In the hyper-competitive e-commerce sector, identifying churn before it happens is the difference between sustainable growth and terminal decline. Aivra’s predictive models achieved an 88% accuracy rate for a Tier-1 retailer.
Customer retention is a critical challenge for e-commerce platforms. High acquisition costs mean that losing a customer can significantly impact the bottom line. A leading e-commerce platform approached AIVRA with a high churn rate and needed a data-driven solution to identify at-risk customers and implement proactive retention strategies.
The Challenge: Reactive Retention
The client was primarily relying on reactive strategies—sending discount codes to customers who hadn't made a purchase in 90 days. By that point, however, many customers had already shifted their loyalty to competitors. The goal was to build an early-warning system that identified churn intent weeks before the "quiet quit."
Our Methodology:
- Data Integration: We consolidated fragmented data from clickstream logs, support tickets, review sentiments, and transaction history into a unified profile.
- Feature Engineering: Our team identified key indicators such as "Reduced session duration," "Increased price-comparison behavior," and "Unresolved support friction."
- ML Model Deployment: We utilized an ensemble of Random Forest and XGBoost models, refined through continuous training cycles.

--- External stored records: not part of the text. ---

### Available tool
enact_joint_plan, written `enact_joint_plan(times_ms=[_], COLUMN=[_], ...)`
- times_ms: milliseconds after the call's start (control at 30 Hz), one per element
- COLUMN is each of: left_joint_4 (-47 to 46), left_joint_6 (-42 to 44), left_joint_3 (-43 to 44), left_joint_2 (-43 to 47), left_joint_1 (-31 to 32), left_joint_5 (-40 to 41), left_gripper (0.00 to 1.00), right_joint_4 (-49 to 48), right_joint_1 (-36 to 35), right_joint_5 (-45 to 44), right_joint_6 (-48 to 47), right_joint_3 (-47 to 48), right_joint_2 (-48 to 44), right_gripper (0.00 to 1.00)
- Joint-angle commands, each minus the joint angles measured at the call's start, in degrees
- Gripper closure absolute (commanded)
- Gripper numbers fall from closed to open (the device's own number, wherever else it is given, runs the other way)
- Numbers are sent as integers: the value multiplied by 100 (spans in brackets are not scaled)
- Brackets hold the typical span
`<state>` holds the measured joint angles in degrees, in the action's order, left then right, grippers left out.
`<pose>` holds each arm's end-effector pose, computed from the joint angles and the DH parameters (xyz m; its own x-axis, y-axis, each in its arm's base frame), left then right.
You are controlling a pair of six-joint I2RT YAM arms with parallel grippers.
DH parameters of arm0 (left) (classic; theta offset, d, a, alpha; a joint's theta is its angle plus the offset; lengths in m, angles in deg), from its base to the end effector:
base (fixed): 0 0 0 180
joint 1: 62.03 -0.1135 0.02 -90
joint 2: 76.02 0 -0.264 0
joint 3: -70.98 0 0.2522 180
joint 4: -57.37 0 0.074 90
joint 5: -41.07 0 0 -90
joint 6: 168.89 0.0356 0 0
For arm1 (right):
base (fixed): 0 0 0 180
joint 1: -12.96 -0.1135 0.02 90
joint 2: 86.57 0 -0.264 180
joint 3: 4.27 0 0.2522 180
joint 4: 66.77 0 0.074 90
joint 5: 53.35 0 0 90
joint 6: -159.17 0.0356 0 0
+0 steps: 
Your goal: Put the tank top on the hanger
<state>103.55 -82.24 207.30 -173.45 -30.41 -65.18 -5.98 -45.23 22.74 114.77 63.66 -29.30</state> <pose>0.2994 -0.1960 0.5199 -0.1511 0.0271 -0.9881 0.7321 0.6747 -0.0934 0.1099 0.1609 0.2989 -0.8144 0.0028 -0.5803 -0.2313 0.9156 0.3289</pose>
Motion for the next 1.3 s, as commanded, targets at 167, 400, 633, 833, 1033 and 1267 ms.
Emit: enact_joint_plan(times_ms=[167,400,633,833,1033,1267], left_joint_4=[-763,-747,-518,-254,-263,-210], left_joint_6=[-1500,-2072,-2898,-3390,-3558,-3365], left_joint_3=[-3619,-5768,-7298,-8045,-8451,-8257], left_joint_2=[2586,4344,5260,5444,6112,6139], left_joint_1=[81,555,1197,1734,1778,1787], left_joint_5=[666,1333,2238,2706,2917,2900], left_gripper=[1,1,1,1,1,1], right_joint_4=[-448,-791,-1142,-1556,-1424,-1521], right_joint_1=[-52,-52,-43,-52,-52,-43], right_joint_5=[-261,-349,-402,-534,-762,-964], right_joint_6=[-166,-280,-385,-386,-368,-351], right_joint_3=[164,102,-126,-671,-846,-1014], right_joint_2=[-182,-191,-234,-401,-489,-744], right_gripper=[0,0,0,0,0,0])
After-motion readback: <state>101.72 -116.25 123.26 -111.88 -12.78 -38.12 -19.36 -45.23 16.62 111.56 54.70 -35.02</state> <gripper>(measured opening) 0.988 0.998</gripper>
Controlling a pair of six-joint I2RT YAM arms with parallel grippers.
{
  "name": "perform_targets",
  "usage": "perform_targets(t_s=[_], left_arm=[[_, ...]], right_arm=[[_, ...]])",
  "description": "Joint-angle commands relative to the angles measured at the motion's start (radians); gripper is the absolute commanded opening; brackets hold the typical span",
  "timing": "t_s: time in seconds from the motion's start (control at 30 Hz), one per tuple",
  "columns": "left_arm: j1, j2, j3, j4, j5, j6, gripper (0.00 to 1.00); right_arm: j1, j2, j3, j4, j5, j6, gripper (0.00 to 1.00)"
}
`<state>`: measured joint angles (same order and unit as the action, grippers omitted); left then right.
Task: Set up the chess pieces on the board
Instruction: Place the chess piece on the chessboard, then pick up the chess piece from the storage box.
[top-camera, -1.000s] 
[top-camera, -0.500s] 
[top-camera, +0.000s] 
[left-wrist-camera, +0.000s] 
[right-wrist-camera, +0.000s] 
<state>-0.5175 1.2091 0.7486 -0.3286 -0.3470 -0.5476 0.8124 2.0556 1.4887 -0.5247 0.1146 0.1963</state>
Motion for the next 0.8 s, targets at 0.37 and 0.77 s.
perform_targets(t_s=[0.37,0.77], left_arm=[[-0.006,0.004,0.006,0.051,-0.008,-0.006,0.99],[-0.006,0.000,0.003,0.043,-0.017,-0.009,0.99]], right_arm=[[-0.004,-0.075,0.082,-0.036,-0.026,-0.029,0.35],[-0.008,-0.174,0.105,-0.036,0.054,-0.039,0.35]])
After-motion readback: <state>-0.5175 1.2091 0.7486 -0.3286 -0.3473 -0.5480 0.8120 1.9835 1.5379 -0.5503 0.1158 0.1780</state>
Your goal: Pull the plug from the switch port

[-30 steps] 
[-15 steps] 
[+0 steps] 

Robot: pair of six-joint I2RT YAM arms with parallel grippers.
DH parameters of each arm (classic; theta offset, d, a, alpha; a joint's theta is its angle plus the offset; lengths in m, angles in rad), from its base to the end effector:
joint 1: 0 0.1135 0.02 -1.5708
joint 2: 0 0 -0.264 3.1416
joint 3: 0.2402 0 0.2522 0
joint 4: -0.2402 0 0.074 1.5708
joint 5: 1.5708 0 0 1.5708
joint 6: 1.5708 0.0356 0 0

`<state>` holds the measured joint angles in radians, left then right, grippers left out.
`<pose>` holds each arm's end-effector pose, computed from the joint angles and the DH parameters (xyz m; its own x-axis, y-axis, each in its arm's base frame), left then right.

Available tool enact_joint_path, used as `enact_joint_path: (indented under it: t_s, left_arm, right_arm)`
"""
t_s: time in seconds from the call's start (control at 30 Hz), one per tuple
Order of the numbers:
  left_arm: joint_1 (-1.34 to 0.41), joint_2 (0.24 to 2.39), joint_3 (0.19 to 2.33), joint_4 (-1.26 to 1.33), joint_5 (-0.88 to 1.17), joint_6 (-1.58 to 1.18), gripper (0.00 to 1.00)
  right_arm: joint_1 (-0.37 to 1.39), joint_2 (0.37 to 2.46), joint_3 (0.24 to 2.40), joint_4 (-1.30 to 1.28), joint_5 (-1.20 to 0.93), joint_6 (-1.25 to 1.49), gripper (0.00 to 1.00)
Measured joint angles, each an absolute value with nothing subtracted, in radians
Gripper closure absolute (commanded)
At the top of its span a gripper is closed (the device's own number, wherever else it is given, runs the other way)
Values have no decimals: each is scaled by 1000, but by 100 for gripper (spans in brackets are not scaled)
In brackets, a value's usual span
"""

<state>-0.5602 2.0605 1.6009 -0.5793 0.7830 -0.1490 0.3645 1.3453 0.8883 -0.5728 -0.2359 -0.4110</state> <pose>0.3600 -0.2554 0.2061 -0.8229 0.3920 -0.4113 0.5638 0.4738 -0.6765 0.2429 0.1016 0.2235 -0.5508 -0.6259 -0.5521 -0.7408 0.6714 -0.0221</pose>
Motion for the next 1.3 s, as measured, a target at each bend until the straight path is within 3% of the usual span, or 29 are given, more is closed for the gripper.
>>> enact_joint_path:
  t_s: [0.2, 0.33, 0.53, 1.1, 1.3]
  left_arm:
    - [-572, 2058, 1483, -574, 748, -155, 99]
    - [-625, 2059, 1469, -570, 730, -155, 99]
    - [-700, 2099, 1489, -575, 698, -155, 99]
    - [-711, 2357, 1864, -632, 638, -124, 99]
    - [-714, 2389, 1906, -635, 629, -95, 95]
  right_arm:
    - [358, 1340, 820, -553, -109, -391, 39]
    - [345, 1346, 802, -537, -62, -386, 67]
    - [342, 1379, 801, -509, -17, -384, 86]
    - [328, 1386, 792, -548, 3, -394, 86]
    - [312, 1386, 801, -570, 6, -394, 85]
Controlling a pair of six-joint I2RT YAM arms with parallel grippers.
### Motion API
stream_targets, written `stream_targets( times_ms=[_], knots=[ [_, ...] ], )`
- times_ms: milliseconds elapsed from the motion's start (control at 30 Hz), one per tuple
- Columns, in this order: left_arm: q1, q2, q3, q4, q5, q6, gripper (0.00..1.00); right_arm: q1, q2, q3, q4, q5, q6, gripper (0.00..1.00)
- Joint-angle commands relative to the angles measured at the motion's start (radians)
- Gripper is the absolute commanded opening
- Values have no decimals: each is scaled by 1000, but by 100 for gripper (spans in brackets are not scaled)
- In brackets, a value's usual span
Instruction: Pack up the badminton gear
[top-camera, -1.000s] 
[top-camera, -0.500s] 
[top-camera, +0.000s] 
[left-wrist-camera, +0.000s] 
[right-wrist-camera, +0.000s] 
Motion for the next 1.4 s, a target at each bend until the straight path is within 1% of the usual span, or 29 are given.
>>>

The Strategic Solution: Real-Time Intervention
The prediction was only half the battle. AIVRA architected an automated response layer that triggered specific workflows for customers flagged as "High Risk":
- Dynamic Pricing: Personalized "come-back" offers were generated in real-time, specifically tailored to categories the user had previously browsed.
- Priority Support: At-risk customers were automatically routed to senior support agents to ensure immediate resolution of any outstanding issues.
- Agentic Engagement: Automated, natural-language surveys were deployed via WhatsApp to capture qualitative sentiment data.
Measurable Outcomes
After six months of full-scale deployment, the results validated our strategic approach:
- Churn Reduction: A measurable 22% decrease in overall churn rate.
- LTV Improvement: A 14% increase in the average Customer Lifetime Value (LTV) for the targeted cohort.
- Marketing Efficiency: A 30% reduction in "wasted" promotional spend by targeting only those with a high probability of churn.
Conclusion: Data-Led Sovereignty
This engagement demonstrates the power of predictive intelligence when integrated into core operational cycles. By moving from hindsight to foresight, e-commerce leaders can safeguard their market position and ensure long-term profitability. AIVRA is committed to architecting the systems that make this possible.